Virginia is one of the "Madres Buscadoras" (literally, the searching mothers) of Sonora (northern state of Mexico), one of the 70 collectives of "searchers", "rastreadoras" (trackers) and "warriors" - as they are called - in Mexico who dedicate themselves day after day to searching for loved ones who disappeared in their own country.

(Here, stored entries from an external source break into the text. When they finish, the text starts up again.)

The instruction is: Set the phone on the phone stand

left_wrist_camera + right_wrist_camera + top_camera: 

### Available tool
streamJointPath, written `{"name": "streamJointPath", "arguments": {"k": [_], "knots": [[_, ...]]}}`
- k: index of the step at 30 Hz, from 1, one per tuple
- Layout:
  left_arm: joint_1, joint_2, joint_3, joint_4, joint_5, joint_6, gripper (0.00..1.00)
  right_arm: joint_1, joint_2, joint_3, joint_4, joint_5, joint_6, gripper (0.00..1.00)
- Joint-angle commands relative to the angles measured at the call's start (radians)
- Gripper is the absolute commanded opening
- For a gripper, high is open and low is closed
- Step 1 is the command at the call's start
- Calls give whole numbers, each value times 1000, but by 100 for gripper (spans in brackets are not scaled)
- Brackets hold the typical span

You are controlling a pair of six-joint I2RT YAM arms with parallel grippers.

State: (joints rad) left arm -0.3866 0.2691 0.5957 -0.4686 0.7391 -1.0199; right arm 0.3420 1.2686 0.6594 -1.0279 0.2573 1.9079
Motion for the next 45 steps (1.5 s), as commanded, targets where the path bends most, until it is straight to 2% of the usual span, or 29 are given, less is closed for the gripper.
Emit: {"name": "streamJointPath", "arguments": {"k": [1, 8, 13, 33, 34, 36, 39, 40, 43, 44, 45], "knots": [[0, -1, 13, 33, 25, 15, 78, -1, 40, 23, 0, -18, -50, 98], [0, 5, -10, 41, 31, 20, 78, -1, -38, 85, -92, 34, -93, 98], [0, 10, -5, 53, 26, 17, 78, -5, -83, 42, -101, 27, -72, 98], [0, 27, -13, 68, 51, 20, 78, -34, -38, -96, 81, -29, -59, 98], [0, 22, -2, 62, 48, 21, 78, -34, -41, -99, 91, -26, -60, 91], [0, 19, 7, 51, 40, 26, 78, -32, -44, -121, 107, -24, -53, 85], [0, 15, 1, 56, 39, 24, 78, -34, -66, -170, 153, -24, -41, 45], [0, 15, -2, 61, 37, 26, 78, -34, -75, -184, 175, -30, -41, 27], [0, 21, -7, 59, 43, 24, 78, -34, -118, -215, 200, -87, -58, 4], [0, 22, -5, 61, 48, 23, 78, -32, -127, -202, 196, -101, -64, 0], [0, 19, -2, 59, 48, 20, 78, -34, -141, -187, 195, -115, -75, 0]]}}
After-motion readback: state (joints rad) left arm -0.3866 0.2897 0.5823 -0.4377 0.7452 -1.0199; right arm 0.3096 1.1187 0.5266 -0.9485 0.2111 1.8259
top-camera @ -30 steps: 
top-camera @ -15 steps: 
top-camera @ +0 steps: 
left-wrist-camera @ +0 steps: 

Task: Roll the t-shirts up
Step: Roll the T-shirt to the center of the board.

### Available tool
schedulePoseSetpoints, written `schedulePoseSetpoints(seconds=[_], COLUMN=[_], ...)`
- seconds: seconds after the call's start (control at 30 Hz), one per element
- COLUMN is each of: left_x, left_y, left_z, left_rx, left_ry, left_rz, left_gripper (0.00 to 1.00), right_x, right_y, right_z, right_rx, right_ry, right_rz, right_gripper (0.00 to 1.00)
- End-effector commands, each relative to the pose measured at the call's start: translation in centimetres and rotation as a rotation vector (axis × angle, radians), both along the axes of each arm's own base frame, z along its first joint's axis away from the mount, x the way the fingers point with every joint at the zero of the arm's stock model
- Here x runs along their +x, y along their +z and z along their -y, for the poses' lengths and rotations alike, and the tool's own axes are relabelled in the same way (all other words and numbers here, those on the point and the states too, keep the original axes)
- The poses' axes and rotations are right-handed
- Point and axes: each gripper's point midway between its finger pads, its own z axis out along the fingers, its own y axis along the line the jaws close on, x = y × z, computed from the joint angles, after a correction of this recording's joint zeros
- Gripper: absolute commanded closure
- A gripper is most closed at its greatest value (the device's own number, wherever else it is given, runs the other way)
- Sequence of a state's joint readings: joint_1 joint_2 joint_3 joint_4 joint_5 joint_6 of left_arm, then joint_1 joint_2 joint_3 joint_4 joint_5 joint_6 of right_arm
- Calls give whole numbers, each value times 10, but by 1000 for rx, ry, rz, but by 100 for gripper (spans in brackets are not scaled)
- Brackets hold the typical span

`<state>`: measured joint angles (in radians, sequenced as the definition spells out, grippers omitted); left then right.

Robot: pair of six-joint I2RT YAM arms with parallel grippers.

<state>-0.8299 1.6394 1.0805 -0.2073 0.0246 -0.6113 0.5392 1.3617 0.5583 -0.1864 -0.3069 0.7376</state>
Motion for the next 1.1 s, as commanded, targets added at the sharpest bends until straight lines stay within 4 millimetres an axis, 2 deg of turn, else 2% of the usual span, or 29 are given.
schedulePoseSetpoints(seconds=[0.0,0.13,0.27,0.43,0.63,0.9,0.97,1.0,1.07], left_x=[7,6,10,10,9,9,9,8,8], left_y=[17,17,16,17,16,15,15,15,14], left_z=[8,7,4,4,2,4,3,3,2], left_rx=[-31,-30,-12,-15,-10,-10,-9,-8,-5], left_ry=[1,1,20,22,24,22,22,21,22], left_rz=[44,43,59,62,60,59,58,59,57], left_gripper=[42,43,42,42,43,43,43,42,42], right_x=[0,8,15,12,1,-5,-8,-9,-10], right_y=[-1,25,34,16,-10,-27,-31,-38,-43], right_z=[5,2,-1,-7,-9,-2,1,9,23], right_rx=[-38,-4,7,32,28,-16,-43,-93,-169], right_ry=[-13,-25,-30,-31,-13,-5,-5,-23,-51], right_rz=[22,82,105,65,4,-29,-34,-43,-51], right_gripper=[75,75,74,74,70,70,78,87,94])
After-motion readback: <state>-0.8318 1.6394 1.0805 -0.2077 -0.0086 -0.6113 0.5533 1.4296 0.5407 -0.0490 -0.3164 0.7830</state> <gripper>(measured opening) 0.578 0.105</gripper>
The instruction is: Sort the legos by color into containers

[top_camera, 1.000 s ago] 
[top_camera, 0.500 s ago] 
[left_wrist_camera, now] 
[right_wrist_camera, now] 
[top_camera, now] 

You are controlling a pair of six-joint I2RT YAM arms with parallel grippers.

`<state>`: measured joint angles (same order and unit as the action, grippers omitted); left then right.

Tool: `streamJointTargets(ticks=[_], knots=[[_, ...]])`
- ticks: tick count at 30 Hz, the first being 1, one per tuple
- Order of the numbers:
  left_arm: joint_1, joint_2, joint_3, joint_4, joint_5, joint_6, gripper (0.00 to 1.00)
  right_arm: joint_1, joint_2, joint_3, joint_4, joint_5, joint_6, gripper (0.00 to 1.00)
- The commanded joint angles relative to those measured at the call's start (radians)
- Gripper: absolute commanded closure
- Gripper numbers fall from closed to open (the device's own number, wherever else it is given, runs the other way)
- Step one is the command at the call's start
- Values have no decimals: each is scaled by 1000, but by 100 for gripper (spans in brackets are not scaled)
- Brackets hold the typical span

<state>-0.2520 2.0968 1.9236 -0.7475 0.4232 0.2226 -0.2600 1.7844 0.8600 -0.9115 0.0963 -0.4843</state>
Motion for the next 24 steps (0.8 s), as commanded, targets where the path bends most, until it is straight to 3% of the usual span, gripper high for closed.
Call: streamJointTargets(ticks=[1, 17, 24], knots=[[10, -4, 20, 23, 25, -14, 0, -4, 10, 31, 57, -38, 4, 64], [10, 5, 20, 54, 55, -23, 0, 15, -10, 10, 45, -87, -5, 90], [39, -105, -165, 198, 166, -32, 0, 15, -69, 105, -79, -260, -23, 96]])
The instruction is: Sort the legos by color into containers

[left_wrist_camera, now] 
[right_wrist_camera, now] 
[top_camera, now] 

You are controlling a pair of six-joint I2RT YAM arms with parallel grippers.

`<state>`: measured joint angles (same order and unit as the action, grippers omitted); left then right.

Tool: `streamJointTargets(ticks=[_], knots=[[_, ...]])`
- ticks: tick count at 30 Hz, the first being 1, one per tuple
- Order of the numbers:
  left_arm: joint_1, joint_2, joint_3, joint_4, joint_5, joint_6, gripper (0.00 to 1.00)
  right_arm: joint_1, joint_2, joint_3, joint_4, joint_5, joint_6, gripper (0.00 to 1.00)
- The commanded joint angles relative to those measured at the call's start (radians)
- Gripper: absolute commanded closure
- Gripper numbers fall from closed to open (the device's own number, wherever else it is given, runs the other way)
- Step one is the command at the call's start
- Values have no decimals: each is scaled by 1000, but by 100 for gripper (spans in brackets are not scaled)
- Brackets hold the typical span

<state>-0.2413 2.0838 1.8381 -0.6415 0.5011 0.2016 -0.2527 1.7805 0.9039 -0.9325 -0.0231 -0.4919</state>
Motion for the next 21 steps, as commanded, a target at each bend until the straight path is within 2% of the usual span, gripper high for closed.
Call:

More than 60,000 missing since 2006
In recent years, enforced disappearances have resurfaced in Latin America in a general context of globalized neo-liberal democracies and economies focused on massive extraction. In the case of Mexico, enforced disappearance is combined, in a complex manner, with the disappearances of "individuals". In 2017, Mexico approved the General Law on the Disappearance of Persons and Disappearances Committed by Individuals, which aims to curb "multi-actor" disappearances. However, this law is far from being effective. Between 2006 and January 2019, the National Commission for the Search for Persons in Mexico counted 61,647 missing Mexicans.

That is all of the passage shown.